OK, so I just looked at the code, and it seems that this is mostly in place already, which is sweet - Fx is already evicting based on memory pressure, in theory. Yet it definitely appears to be evicting right up to currentTime in practice. I think the reason for the observed behavior is this constant: https://hg.mozilla.org/mozilla-central/file/de8c0f0e74a2/content/media/mediasource/SourceBuffer.cpp#l496 const int evict_threshold = 1000000; For video, this is crazy-small and we'll basically always evict right up to the current time. In Chrome, the equivalent constant is 150MB for video, 12MB for audio: https://code.google.com/p/chromium/codesearch#chromium/src/media/filters/source_buffer_platform.cc In IE11, I've observed it to be well over 300MB, though I don't know that it's a hard-and-fast rule.
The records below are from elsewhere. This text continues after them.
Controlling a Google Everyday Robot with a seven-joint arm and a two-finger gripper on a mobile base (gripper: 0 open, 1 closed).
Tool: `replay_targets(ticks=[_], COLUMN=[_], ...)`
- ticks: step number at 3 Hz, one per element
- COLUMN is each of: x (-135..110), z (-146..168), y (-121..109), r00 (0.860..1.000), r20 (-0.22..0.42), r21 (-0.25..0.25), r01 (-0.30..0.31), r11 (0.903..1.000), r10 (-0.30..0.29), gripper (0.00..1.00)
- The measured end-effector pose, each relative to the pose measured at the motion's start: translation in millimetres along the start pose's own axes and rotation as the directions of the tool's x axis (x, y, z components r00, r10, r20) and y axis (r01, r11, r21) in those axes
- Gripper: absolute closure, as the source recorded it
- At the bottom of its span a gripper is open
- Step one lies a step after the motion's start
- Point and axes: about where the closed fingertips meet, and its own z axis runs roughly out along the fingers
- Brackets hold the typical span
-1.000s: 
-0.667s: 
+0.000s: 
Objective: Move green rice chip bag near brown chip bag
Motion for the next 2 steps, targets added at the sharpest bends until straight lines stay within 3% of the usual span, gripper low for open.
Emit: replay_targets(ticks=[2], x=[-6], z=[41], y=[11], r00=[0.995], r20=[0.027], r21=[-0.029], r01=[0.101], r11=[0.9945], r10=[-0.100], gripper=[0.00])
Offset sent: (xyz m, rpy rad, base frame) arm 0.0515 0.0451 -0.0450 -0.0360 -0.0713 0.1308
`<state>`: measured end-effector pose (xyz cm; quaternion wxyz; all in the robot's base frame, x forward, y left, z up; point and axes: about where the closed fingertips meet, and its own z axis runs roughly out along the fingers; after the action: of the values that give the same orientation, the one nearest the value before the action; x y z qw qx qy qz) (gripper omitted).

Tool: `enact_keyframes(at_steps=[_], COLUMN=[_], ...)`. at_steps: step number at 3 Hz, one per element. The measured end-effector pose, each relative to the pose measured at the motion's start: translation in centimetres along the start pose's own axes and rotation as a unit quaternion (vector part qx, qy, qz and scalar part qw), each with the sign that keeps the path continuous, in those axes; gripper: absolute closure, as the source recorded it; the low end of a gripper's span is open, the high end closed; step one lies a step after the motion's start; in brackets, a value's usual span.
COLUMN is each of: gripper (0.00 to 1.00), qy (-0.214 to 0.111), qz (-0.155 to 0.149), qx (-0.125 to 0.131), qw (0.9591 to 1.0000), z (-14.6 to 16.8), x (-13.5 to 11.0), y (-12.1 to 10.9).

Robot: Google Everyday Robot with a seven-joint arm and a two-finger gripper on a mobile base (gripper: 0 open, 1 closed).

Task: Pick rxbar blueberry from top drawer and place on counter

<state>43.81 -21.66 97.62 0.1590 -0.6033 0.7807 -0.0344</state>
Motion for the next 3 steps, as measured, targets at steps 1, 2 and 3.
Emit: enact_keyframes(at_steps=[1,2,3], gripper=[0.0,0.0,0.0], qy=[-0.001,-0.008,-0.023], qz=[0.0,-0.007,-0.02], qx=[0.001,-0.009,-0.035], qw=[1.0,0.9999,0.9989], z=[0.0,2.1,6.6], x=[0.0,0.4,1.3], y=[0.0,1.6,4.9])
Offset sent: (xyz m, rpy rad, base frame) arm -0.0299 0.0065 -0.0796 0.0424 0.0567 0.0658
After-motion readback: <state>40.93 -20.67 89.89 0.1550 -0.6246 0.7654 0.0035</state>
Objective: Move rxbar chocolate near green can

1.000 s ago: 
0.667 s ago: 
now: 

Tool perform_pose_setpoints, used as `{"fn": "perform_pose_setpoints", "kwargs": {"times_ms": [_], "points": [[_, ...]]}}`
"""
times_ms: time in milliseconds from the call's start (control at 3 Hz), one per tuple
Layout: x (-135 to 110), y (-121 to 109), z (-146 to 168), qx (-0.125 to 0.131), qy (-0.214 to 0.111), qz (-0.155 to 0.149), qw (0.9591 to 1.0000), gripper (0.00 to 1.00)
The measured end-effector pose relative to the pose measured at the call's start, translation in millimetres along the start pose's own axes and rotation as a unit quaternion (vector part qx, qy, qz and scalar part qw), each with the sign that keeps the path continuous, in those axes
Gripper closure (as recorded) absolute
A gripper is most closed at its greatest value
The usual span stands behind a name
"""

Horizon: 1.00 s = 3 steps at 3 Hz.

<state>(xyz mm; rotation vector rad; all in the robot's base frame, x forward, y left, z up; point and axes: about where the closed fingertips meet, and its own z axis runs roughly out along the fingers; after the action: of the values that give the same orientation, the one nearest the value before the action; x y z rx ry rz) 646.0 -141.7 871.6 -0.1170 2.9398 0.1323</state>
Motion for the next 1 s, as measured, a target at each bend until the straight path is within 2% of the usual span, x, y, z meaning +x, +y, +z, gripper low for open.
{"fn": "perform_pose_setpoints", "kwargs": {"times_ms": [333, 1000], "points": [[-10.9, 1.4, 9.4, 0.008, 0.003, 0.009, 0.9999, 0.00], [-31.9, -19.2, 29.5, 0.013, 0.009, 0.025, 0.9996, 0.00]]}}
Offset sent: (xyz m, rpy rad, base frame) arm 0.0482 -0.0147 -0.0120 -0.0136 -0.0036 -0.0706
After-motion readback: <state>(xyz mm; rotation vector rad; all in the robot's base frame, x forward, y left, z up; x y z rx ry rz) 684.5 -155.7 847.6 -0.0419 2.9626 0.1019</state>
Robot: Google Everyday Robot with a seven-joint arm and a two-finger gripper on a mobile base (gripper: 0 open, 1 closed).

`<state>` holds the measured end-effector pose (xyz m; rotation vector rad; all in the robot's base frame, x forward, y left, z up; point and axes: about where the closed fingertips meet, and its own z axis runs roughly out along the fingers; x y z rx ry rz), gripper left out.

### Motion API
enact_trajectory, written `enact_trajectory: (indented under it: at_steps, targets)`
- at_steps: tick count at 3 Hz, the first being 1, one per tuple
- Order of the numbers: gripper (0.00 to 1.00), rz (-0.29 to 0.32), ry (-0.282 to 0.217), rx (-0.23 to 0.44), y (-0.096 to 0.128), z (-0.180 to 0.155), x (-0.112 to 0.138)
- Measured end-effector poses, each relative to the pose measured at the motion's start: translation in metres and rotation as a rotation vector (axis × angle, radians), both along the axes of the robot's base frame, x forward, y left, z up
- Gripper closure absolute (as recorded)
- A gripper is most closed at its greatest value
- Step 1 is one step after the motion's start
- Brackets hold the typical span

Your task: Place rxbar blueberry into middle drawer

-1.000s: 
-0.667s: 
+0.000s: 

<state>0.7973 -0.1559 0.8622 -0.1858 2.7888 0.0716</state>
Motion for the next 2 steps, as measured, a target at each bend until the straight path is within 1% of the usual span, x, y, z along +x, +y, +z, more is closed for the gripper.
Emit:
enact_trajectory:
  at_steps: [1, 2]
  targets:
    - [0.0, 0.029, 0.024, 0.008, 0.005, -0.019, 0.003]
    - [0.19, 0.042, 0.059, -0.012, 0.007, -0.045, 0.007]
I'll go discover what Safari does when I'm back in front of a Yosemite box. I'd recommend one or both of the following changes: - Raise this constant to a larger size in bytes. YT currently tries to buffer ahead 20MB of video in auto quality mode, 60MB in manual quality, so maybe >=75MB to leave some breathing room for seekback in manual quality mode?* - Add a padding constant (say 10 seconds) to the threshold by which media data around the current time is protected from eviction, to protect against any circumstance in which small offsets result in premature eviction of media data as with the example video. Hopefully this is simple enough to get cherrypicked into 33? * To be clear, I'm not attempting to mandate a particular implementation choice, just making a suggestion that would happen to work if there aren't any objections. I'm sad that the YouTube player even has constants hardcoded at all for this but it's really hard to discover the eviction size dynamically (this is the "it's not perfect" alluded to above).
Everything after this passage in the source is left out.